• Exercise description
Beginning with the line that holds "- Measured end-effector" in the data below, give again every line through the one that holds "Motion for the", exactly as written.

• Material provided
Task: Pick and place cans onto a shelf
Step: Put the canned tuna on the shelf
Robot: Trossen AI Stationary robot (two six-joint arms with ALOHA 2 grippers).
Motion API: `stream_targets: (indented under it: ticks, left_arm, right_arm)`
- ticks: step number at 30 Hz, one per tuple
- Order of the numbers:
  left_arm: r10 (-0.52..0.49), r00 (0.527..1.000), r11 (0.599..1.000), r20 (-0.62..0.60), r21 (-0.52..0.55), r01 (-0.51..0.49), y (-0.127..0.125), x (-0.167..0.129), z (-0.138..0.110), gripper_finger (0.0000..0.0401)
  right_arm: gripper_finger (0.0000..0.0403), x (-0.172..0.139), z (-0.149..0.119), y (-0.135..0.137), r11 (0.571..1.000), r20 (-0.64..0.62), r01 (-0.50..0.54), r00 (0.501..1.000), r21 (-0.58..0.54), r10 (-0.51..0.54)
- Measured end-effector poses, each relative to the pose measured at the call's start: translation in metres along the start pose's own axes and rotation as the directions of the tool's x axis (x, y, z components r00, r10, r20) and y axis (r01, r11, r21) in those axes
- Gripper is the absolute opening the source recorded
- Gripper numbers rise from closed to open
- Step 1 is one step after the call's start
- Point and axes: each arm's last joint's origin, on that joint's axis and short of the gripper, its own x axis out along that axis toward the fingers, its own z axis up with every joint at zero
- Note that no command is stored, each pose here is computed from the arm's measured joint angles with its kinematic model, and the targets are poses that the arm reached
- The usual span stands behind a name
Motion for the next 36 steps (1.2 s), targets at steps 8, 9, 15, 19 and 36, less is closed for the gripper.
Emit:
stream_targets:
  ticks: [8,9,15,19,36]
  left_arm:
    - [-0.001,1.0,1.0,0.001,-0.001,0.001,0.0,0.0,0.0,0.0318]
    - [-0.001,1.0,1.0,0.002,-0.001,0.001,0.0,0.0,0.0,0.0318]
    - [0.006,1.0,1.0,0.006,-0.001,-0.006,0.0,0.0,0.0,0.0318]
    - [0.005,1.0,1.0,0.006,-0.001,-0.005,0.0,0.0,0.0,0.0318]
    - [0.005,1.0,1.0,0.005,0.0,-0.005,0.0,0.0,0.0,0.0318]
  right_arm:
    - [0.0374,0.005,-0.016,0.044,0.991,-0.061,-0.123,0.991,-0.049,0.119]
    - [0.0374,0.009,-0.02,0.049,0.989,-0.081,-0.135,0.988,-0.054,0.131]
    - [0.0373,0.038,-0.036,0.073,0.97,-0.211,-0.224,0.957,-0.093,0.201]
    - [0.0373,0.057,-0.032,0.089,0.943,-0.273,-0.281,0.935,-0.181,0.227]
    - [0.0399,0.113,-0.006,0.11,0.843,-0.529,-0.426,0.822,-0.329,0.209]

• Response for this exercise
- Measured end-effector poses, each relative to the pose measured at the call's start: translation in metres along the start pose's own axes and rotation as the directions of the tool's x axis (x, y, z components r00, r10, r20) and y axis (r01, r11, r21) in those axes
- Gripper is the absolute opening the source recorded
- Gripper numbers rise from closed to open
- Step 1 is one step after the call's start
- Point and axes: each arm's last joint's origin, on that joint's axis and short of the gripper, its own x axis out along that axis toward the fingers, its own z axis up with every joint at zero
- Note that no command is stored, each pose here is computed from the arm's measured joint angles with its kinematic model, and the targets are poses that the arm reached
- The usual span stands behind a name
Motion for the next 36 steps (1.2 s), targets at steps 8, 9, 15, 19 and 36, less is closed for the gripper.

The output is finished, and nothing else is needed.